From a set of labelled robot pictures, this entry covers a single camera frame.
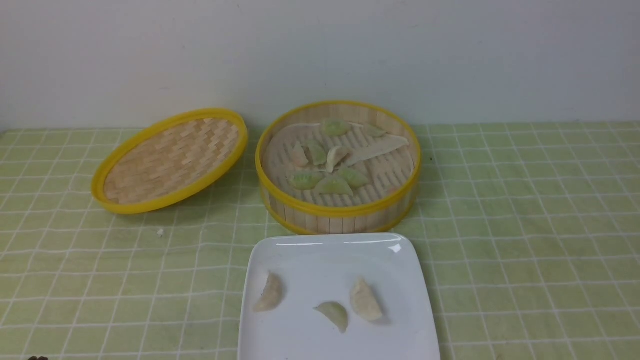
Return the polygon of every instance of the steamed dumpling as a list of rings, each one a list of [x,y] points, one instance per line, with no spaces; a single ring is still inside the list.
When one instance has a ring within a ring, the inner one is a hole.
[[[319,141],[309,139],[305,142],[305,146],[308,149],[309,158],[315,166],[326,163],[326,151]]]
[[[327,195],[353,196],[353,190],[349,187],[347,181],[335,175],[322,179],[316,186],[316,191]]]
[[[351,130],[351,124],[342,119],[328,118],[322,121],[320,129],[326,136],[342,136]]]
[[[253,311],[273,310],[280,305],[280,301],[282,301],[282,281],[279,276],[273,272],[269,272],[267,284],[264,286],[262,296],[260,296],[258,302],[253,305]]]
[[[343,178],[351,189],[357,189],[369,184],[369,178],[365,174],[349,167],[341,168],[336,172],[336,175]]]
[[[369,284],[362,276],[358,277],[350,294],[353,312],[368,322],[376,321],[382,317],[382,310],[376,300]]]
[[[373,126],[371,124],[364,124],[364,133],[371,136],[372,138],[379,138],[382,135],[386,134],[385,130],[380,129],[377,126]]]
[[[293,165],[296,165],[297,167],[306,167],[307,164],[309,164],[305,150],[300,142],[296,142],[296,145],[291,151],[291,161],[293,162]]]
[[[351,151],[348,147],[334,146],[326,155],[326,171],[332,173],[335,166],[340,163]]]
[[[296,171],[289,176],[289,184],[296,190],[311,190],[323,177],[324,174],[318,171]]]
[[[347,331],[347,326],[349,326],[349,317],[344,306],[340,305],[338,302],[323,302],[322,304],[314,307],[314,310],[325,315],[326,318],[338,328],[338,331],[340,331],[341,334],[344,334],[344,332]]]

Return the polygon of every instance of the bamboo steamer lid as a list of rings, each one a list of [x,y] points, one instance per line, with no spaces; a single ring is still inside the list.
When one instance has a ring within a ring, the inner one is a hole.
[[[157,123],[119,146],[96,171],[92,194],[107,210],[133,214],[184,200],[235,164],[247,144],[242,117],[195,110]]]

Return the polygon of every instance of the woven bamboo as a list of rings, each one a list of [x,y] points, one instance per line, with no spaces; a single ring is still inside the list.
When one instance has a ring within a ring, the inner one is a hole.
[[[140,143],[111,169],[108,200],[135,204],[183,189],[210,173],[234,151],[239,127],[225,119],[198,119]]]
[[[344,136],[327,137],[318,124],[340,118],[353,124]],[[387,131],[382,138],[364,133],[363,124]],[[291,149],[296,142],[319,140],[326,149],[343,145],[353,151],[389,138],[407,145],[354,165],[371,183],[348,195],[319,195],[295,190],[287,176],[295,171]],[[298,108],[278,119],[262,135],[256,152],[260,191],[265,206],[281,224],[299,234],[345,234],[384,231],[398,223],[417,195],[420,145],[411,128],[395,115],[355,102],[321,102]]]

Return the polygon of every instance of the white grid line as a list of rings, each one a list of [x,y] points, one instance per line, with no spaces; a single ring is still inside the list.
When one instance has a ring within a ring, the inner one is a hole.
[[[169,234],[168,243],[171,244],[171,240],[173,239],[173,234],[175,233],[175,224],[178,221],[178,211],[173,215],[173,224],[171,225],[171,232]],[[156,303],[156,298],[158,296],[158,290],[160,290],[160,283],[162,281],[162,272],[164,271],[164,263],[166,261],[166,255],[169,253],[169,246],[167,245],[166,250],[164,251],[164,255],[162,256],[162,262],[160,264],[160,274],[158,275],[158,280],[156,282],[156,290],[154,291],[154,296],[151,298],[151,306],[149,307],[149,314],[147,315],[147,323],[145,324],[145,330],[142,333],[142,341],[140,343],[140,349],[138,350],[138,360],[142,357],[142,352],[145,348],[145,342],[147,341],[147,331],[149,329],[149,324],[151,323],[151,316],[154,311],[154,304]]]
[[[508,134],[508,136],[509,136],[509,139],[511,140],[511,143],[515,144],[515,143],[513,142],[513,139],[512,139],[512,137],[511,137],[511,134],[510,134],[510,133],[508,133],[508,132],[507,132],[507,134]],[[484,135],[483,135],[483,140],[484,140],[484,143],[485,143],[485,145],[486,145],[486,138],[484,137]],[[519,153],[519,152],[518,152],[518,158],[520,158],[520,161],[522,161],[522,157],[521,157],[521,155],[520,155],[520,153]],[[529,174],[529,169],[527,169],[527,167],[525,167],[525,166],[523,166],[523,168],[524,168],[525,173],[527,174],[527,177],[528,177],[528,178],[531,178],[531,175]],[[504,191],[506,192],[506,185],[505,185],[504,181],[502,181],[502,187],[503,187]],[[540,206],[542,206],[543,211],[544,211],[544,212],[545,212],[545,214],[548,216],[547,210],[544,208],[544,204],[543,204],[543,203],[542,203],[542,201],[541,201],[540,194],[538,193],[538,190],[537,190],[537,189],[535,189],[535,187],[534,187],[534,192],[536,193],[536,195],[538,195],[538,201],[540,202]],[[511,199],[509,199],[509,202],[511,203],[511,207],[513,208],[513,210],[514,210],[514,211],[516,211],[516,207],[515,207],[515,204],[513,204],[513,201],[512,201]],[[525,233],[526,233],[526,231],[525,231],[525,229],[524,229],[524,225],[523,225],[522,221],[520,220],[520,218],[519,218],[519,217],[518,217],[517,219],[518,219],[518,225],[520,226],[520,231],[522,232],[522,234],[525,234]],[[526,242],[526,244],[527,244],[527,247],[529,248],[529,252],[530,252],[531,254],[534,254],[534,252],[533,252],[533,248],[531,247],[531,244],[529,243],[529,239],[525,239],[525,242]],[[538,260],[534,259],[534,264],[536,265],[536,270],[538,271],[538,276],[540,277],[540,281],[542,281],[542,283],[545,285],[543,288],[545,289],[545,293],[547,294],[547,300],[549,301],[549,303],[550,303],[550,304],[551,304],[551,306],[552,306],[552,309],[553,309],[553,312],[554,312],[554,315],[555,315],[556,321],[558,321],[558,324],[560,325],[560,329],[562,330],[562,333],[563,333],[564,338],[565,338],[565,339],[566,339],[566,341],[569,343],[569,336],[568,336],[568,335],[567,335],[567,333],[566,333],[566,329],[564,328],[564,324],[562,323],[562,319],[560,319],[560,316],[558,315],[558,310],[557,310],[557,308],[556,308],[556,305],[554,304],[554,301],[553,301],[553,298],[552,298],[552,296],[551,296],[551,293],[549,292],[549,288],[546,286],[546,280],[545,280],[545,278],[542,276],[542,271],[540,270],[540,264],[538,264]],[[571,355],[573,356],[573,358],[574,358],[575,360],[577,360],[576,355],[575,355],[575,351],[574,351],[574,349],[573,349],[573,345],[572,345],[571,343],[569,343],[569,351],[571,352]]]
[[[96,134],[96,133],[94,133],[94,134],[93,134],[92,142],[93,142],[93,140],[95,139],[95,134]],[[70,139],[71,139],[71,135],[69,134],[69,136],[68,136],[68,138],[67,138],[67,142],[68,142]],[[42,187],[44,187],[44,184],[45,184],[45,182],[43,181],[43,183],[42,183],[42,185],[41,185],[41,188],[40,188],[40,189],[42,189]],[[51,224],[53,223],[53,219],[54,219],[54,217],[51,217],[51,219],[49,219],[49,225],[47,225],[47,228],[49,228],[49,227],[51,226]],[[46,232],[44,232],[44,233],[42,234],[42,238],[40,239],[40,242],[39,242],[39,243],[38,243],[38,245],[36,246],[36,249],[37,249],[37,248],[39,248],[39,247],[40,247],[40,245],[42,244],[42,241],[43,241],[43,240],[44,240],[44,238],[45,238],[45,234],[46,234]],[[35,257],[35,254],[36,254],[36,252],[34,252],[34,253],[33,253],[33,255],[31,256],[31,260],[33,260],[33,258]],[[47,298],[44,300],[44,303],[42,304],[42,307],[40,308],[40,313],[38,314],[38,317],[37,317],[37,319],[36,319],[35,323],[39,323],[39,322],[40,322],[40,318],[42,317],[42,314],[44,313],[44,309],[45,309],[45,308],[46,308],[46,306],[47,306],[47,302],[49,301],[49,299],[51,299],[51,293],[53,292],[53,289],[56,287],[56,282],[58,281],[58,277],[60,276],[60,272],[62,271],[62,269],[63,269],[63,267],[64,267],[64,264],[65,264],[65,262],[67,261],[67,259],[68,259],[69,255],[70,255],[70,254],[67,254],[67,255],[65,256],[65,259],[62,261],[62,263],[60,263],[60,267],[58,268],[58,273],[55,275],[55,277],[54,277],[54,279],[53,279],[53,282],[52,282],[52,283],[51,283],[51,285],[49,286],[49,291],[47,292],[47,296],[46,296]],[[27,341],[25,342],[25,345],[24,345],[24,349],[22,350],[22,356],[21,356],[21,357],[25,357],[26,352],[29,350],[29,346],[30,346],[30,344],[31,344],[31,339],[32,339],[32,337],[33,337],[33,334],[35,333],[35,329],[36,329],[35,327],[34,327],[34,328],[32,328],[31,332],[29,333],[29,336],[27,337]]]
[[[484,144],[486,145],[486,141],[484,140],[484,135],[482,134],[482,132],[481,132],[480,136],[481,136],[481,138],[483,139],[483,141],[485,142]],[[460,145],[460,141],[458,140],[458,137],[456,137],[456,141],[458,141],[458,145]],[[464,160],[464,162],[465,162],[465,168],[467,169],[467,174],[469,175],[469,178],[471,179],[471,178],[472,178],[472,176],[471,176],[471,171],[469,170],[469,167],[468,167],[468,164],[467,164],[467,159],[464,157],[464,155],[463,155],[463,157],[462,157],[462,158],[463,158],[463,160]],[[479,196],[479,192],[478,192],[478,190],[477,190],[477,188],[476,188],[476,184],[475,184],[475,183],[472,183],[472,186],[473,186],[473,189],[474,189],[474,193],[476,194],[476,197],[477,197],[477,198],[480,198],[480,196]],[[513,211],[514,211],[514,212],[516,212],[516,209],[515,209],[515,207],[513,206],[513,203],[511,203],[511,205],[512,205],[512,207],[513,207]],[[491,227],[490,227],[490,225],[489,225],[489,221],[488,221],[488,219],[487,219],[487,214],[486,214],[486,212],[485,212],[484,208],[483,208],[482,206],[480,206],[480,209],[481,209],[482,214],[483,214],[483,216],[484,216],[484,219],[485,219],[485,222],[486,222],[487,228],[491,229]],[[494,249],[494,251],[495,251],[496,255],[498,256],[498,260],[499,260],[499,263],[500,263],[500,270],[501,270],[501,272],[502,272],[502,276],[503,276],[503,278],[504,278],[504,280],[506,281],[507,286],[508,286],[508,285],[509,285],[509,277],[507,276],[507,272],[506,272],[506,271],[505,271],[505,269],[504,269],[503,262],[501,262],[501,261],[500,261],[500,259],[501,259],[501,257],[500,257],[500,252],[498,251],[498,247],[495,245],[495,239],[492,239],[492,245],[493,245],[493,249]],[[473,272],[471,271],[470,263],[469,263],[469,261],[468,261],[468,259],[467,259],[467,254],[466,254],[466,250],[465,250],[465,247],[464,247],[464,246],[462,246],[462,251],[463,251],[464,256],[465,256],[465,261],[467,262],[467,270],[469,271],[469,275],[471,276],[471,281],[472,281],[472,282],[475,282],[475,281],[474,281],[474,279],[473,279],[473,277],[472,277]],[[509,289],[509,294],[511,295],[511,300],[512,300],[512,301],[513,301],[513,303],[514,303],[514,304],[516,304],[516,306],[517,306],[517,301],[516,301],[515,295],[513,295],[513,289],[512,289],[512,287],[508,286],[508,287],[507,287],[507,289]],[[479,311],[481,311],[481,310],[482,310],[482,305],[481,305],[481,303],[480,303],[480,300],[479,300],[479,297],[478,297],[478,294],[477,294],[477,289],[474,289],[474,293],[476,293],[476,300],[477,300],[478,310],[479,310]],[[486,326],[486,320],[485,320],[485,318],[486,318],[486,316],[485,316],[485,315],[482,315],[482,319],[483,319],[483,322],[484,322],[484,329],[485,329],[485,331],[486,331],[487,339],[488,339],[488,340],[491,340],[491,334],[489,333],[489,330],[488,330],[488,328],[487,328],[487,326]],[[526,339],[529,339],[529,331],[527,330],[527,326],[526,326],[526,324],[525,324],[525,322],[524,322],[524,320],[523,320],[523,318],[522,318],[522,314],[518,313],[518,319],[520,320],[520,323],[522,324],[522,329],[524,330],[525,338],[526,338]],[[534,359],[536,359],[536,353],[534,352],[534,350],[533,350],[533,347],[532,347],[531,343],[529,343],[529,350],[531,351],[531,354],[533,355]],[[495,349],[494,349],[493,347],[491,347],[491,351],[492,351],[493,357],[495,357]]]
[[[246,161],[246,158],[243,158],[242,159],[243,166],[245,161]],[[240,174],[240,185],[242,186],[243,183],[244,183],[244,172]],[[240,188],[240,191],[238,191],[238,203],[240,203],[241,199],[242,199],[242,188]],[[234,245],[236,244],[236,235],[237,235],[237,223],[239,219],[240,219],[240,207],[236,208],[236,225],[234,226],[234,235],[233,235],[233,238],[231,239],[231,249],[229,250],[229,261],[227,264],[228,265],[227,278],[225,279],[225,294],[222,298],[220,317],[222,317],[222,315],[225,312],[225,303],[227,300],[226,292],[229,290],[229,278],[231,277],[231,259],[233,258],[233,255],[234,255]],[[218,342],[216,344],[216,358],[218,357],[218,353],[220,352],[220,342],[222,341],[222,324],[223,322],[220,322],[220,327],[218,327]]]
[[[431,143],[431,133],[429,133],[429,142]],[[418,207],[418,212],[420,213],[420,219],[423,219],[424,218],[424,214],[422,213],[422,207],[420,206],[420,204],[418,202],[414,202],[413,206],[417,206]],[[420,224],[422,225],[422,233],[425,236],[425,240],[428,241],[427,238],[426,238],[427,228],[424,225],[424,221],[420,221]],[[433,255],[431,254],[431,247],[428,244],[427,244],[427,251],[428,251],[428,260],[433,260]],[[435,268],[433,268],[432,266],[428,266],[427,269],[429,269],[429,271],[433,271],[433,273],[435,275],[433,277],[433,279],[435,281],[435,286],[436,286],[436,288],[439,288],[440,284],[439,284],[439,281],[438,281],[438,274],[436,273]],[[442,306],[444,304],[444,300],[442,299],[442,294],[439,291],[435,291],[435,296],[438,297],[438,301],[439,301],[440,305]],[[442,318],[442,323],[444,325],[444,330],[447,333],[447,338],[451,339],[451,330],[449,330],[449,322],[447,321],[446,317]],[[442,339],[438,339],[438,342],[440,343],[441,346],[443,346],[442,345]],[[453,351],[453,348],[450,345],[447,345],[447,347],[449,348],[449,353],[452,356],[452,360],[456,360],[456,354]]]
[[[140,242],[140,238],[142,236],[142,229],[140,229],[138,231],[138,237],[136,238],[136,244],[134,245],[134,248],[138,247],[138,244]],[[111,319],[109,321],[109,326],[107,327],[107,332],[104,335],[104,342],[102,343],[102,348],[100,348],[100,356],[98,357],[98,360],[102,359],[102,355],[104,354],[104,349],[107,347],[107,340],[109,339],[109,333],[111,332],[111,327],[114,325],[114,320],[116,318],[116,314],[118,313],[118,305],[120,304],[120,301],[123,299],[122,297],[122,293],[124,292],[125,287],[127,286],[127,279],[129,278],[129,274],[130,273],[130,269],[131,269],[131,265],[133,264],[133,256],[135,255],[135,251],[131,252],[131,256],[129,257],[129,263],[127,264],[127,271],[124,275],[124,279],[122,280],[122,285],[120,287],[120,291],[118,291],[118,297],[116,299],[116,302],[113,306],[113,314],[111,314]],[[69,336],[67,338],[67,341],[65,342],[65,346],[62,348],[62,354],[65,353],[65,350],[67,349],[67,345],[69,344],[69,340],[71,339],[71,332],[69,332]]]

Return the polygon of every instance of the white dumpling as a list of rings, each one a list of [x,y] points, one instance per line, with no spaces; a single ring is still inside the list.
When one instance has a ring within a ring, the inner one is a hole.
[[[362,276],[358,277],[350,294],[353,312],[368,322],[376,321],[382,317],[382,310],[373,295],[371,287]]]
[[[331,174],[335,169],[335,166],[338,165],[350,152],[351,150],[345,146],[338,145],[332,147],[326,155],[326,171]]]
[[[267,284],[264,286],[260,299],[253,306],[253,311],[273,310],[280,305],[280,301],[282,301],[282,281],[279,276],[269,272]]]
[[[291,161],[296,167],[306,167],[309,164],[305,150],[300,142],[296,142],[296,145],[291,151]]]

**Assignment**
Copy all lines from the material that include "points".

**Completed task**
Return the polygon of every instance of the steamed dumpling as a list of rings, each one a list of [x,y] points, one instance per line, with no spaces; a single ring is still inside the list.
Return the polygon of every instance of the bamboo steamer lid as a list of rings, each one a list of [x,y] points, one instance per line, with no spaces; a single ring is still inside the list.
Return the polygon of every instance of the woven bamboo as a list of rings, each one a list of [x,y] points, one instance per line, with no spaces; a single ring is still inside the list.
Return the polygon of every instance of the white grid line as a list of rings, each one a list of [x,y] points, one instance per line, with no spaces; a single ring is still inside the list.
Return the polygon of every instance of the white dumpling as a list of rings, each one a list of [x,y] points, one instance per line, with no spaces; a single ring is still inside the list.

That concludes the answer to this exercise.